Tumours, how the bacteria that kills neoplastic cells by starving them works

The idea is truly original. Exploiting the ability of a particular bacterium to consume, like a sort of bottomless pit, the nutrients that favour the development of neoplastic cells. By doing so, at least this is the hope arising from laboratory observations, the aim is to starve solid tumours affecting internal organs. All this, going beyond the treatments, already available, that aim to starve the tumour by limiting the blood and nutrient supply through the vessels it builds, i.e. anti-angiogenesis. Paving the way for the laboratory-redesigned bacterium that starves cancerous units, acting from inside the lesion and then expanding almost in concentric circles (albeit still in the world of the invisible), is original research published in ACS Synthetic Biology conducted by experts at the Canadian University of Waterloo (first name Sara Sadr).

The working hypothesis stems from the very characteristics of the germ considered, which is able to replicate in anaerobiosis, i.e. in oxygen-deprived environments, a condition that also occurs in the most central areas of solid tumour lesions, consisting of dead cells. Clostridium sporogenes, commonly found in soil, apart from its ability to produce spores, can only survive in places completely deprived of oxygen. Making 1+1, therefore, its use has been hypothesised. But beware. while it is true that the 'core' of the neoplastic lesion is made up of dead units and therefore without oxygen, as one moves outwards, oxygen becomes present. and this would cause the bacteria exposed to the aerobic environment to die. This is why it was necessary to treat the germs with a kind of targeted gene therapy, inserting til the genetic trait of a bacterium that better tolerates oxygen, so that the bacteria that starve tumour cells can survive more easily and thus extend their range of action. To regulate this function that makes the germ more tolerant to the presence of oxygen, a system was used that naturally takes place in bacteria on the basis of chemical signals. It is called 'quorum sensing' and practically leads to a signal that is affected by the presence of the bacteria. The more these increase, the stronger it becomes. Thus, the gene that protects the bacteria from exposure to oxygen, favouring their survival, is 'switched on' only when necessary.

It has to be said that it is now necessary to assess how much and how the modified bacterium could really be useful, starting from a biological observation that leaves room for hope. And it is still necessary to start with pre-clinical studies, so the research is really in its infancy. But the mechanism of action, with this sort of biological therapy, is certainly fascinating. And it stems from synthetic biology, with fragments that have their own task even after being reconstituted in the engineered bacterium, potentially transformed into a drug (obviously in the final intent). "This is a rather interesting line of scientific research at the moment, evaluating the behaviour of bacteria that insist in the neoplastic microenvironment, in the tumour microenvironment, which is a very attentive and strategic area of what is the evolutionary development of oncological disease,' comments Paolo Tralongo, director of Medical Oncology at Syracuse Hospital and president of Cipomo, the college of primary hospital oncologists. Through a communication mechanism (the aforementioned quorum sensing, which takes into account the density of the cell population), these bacteria can modulate their activity within the tumour'.

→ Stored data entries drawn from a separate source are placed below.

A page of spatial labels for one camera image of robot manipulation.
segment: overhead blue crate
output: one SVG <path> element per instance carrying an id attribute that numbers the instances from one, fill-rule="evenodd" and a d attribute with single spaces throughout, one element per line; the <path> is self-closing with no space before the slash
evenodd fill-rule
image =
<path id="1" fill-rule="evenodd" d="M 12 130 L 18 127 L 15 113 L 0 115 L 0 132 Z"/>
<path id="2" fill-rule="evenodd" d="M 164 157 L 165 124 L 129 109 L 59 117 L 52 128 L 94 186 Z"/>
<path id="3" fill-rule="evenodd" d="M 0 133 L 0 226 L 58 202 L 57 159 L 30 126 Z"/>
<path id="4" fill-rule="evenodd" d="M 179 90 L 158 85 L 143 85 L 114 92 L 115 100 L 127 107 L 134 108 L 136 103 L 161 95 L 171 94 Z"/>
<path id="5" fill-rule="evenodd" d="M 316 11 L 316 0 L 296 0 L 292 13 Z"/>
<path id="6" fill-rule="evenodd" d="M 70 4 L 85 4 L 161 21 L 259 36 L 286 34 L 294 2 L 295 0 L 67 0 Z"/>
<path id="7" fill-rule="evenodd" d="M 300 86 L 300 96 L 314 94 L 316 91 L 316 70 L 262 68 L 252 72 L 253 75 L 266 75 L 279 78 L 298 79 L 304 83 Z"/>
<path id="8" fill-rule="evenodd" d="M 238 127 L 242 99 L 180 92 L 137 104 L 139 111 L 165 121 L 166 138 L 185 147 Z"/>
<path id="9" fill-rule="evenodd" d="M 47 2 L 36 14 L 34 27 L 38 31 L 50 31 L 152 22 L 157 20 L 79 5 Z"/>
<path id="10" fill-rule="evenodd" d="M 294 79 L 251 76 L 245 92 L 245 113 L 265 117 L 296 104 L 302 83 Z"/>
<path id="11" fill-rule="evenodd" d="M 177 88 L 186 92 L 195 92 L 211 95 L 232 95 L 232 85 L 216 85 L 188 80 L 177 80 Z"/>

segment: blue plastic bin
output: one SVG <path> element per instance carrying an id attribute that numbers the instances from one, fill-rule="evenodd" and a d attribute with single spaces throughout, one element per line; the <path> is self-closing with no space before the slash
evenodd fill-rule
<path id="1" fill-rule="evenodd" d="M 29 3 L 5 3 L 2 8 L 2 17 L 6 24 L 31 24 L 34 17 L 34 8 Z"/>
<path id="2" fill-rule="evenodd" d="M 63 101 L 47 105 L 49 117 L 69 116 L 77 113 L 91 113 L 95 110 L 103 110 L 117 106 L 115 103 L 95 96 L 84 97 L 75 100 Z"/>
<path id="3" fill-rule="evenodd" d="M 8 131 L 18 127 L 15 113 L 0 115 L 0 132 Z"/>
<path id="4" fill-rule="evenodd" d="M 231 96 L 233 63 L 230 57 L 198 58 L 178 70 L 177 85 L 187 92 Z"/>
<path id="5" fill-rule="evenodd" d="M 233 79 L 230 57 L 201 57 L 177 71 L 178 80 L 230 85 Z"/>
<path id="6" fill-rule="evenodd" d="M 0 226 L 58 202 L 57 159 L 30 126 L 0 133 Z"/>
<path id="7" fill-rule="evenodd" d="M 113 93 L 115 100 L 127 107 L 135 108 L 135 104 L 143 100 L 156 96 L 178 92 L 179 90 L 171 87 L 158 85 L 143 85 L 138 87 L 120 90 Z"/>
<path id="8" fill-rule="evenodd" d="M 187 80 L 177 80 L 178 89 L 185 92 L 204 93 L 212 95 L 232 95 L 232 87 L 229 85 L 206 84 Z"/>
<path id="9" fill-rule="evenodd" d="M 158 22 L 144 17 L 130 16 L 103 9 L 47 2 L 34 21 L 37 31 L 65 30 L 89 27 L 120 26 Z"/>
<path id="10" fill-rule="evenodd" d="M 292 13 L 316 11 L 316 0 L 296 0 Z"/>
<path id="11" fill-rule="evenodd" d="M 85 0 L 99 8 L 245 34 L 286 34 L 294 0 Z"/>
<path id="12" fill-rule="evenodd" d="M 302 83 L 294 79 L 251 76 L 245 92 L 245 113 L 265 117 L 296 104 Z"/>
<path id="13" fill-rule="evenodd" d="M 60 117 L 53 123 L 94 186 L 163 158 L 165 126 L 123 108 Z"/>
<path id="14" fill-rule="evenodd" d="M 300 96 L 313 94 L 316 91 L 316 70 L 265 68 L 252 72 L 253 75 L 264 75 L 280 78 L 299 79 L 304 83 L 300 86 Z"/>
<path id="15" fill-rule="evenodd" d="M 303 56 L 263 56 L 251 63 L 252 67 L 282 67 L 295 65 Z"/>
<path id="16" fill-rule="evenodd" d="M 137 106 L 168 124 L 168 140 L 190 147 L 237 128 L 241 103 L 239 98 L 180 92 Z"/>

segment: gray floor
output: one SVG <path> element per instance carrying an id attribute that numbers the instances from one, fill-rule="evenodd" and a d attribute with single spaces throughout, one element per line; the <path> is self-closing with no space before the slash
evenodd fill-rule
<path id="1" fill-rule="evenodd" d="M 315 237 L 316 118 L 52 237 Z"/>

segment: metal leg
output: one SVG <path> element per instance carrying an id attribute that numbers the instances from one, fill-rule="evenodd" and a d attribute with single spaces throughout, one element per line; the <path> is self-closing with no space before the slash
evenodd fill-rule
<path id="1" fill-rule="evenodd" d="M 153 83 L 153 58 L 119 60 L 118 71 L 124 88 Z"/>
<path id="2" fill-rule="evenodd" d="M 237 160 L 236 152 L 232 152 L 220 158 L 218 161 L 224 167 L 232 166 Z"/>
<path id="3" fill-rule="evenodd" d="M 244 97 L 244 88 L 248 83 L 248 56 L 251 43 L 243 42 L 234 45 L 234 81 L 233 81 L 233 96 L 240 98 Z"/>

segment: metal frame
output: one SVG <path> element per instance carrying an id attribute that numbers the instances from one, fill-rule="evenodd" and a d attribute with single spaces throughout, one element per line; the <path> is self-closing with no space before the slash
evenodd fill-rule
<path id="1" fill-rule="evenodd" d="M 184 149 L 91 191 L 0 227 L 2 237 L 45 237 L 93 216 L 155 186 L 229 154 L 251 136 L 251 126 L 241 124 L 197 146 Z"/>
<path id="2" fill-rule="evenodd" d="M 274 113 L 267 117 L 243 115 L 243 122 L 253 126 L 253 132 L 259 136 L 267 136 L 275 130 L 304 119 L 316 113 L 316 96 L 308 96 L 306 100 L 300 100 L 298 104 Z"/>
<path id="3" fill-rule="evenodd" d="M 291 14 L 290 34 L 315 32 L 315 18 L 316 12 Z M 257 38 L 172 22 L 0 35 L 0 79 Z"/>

The work, in short, proposes a sort of 'counterpoint' to the norm for germs. In general, in fact, bacteria present in the tumour microenvironment can promote angiogenesis, i.e. the development of the vascular bed, and at the same time promote tissue invasion. But beware. 'By modifying these bacteria through engineering pathways, one can have reflections that are quite interesting, both in terms of therapeutic management and in terms of reducing toxicity,' Tralongo resumes. 'Obviously, this is still a speculative activity that deserves to be reported in a clinical evaluation capable of demonstrating the relationship between the biological idea and the reality of the results in the patient: an interesting idea, but one that must be verified when it is brought to the ground in the clinical setting'. The story, with a kind of scientific 'moral' and wishful thinking, ends with a statement by the Canadian scientists themselves imagining what might happen. The wish is significant. 'Bacterial spores enter the tumour, finding a nutrient-rich, oxygen-free environment, which this organism prefers, and then it starts to consume those nutrients and increase in size,' is the comment in a note from one of the scholars, Marc Aucoin. 'So, we are colonising that core space and the bacterium is essentially ridding the body of the tumour. Now, for this to become a reality, it takes much, much research.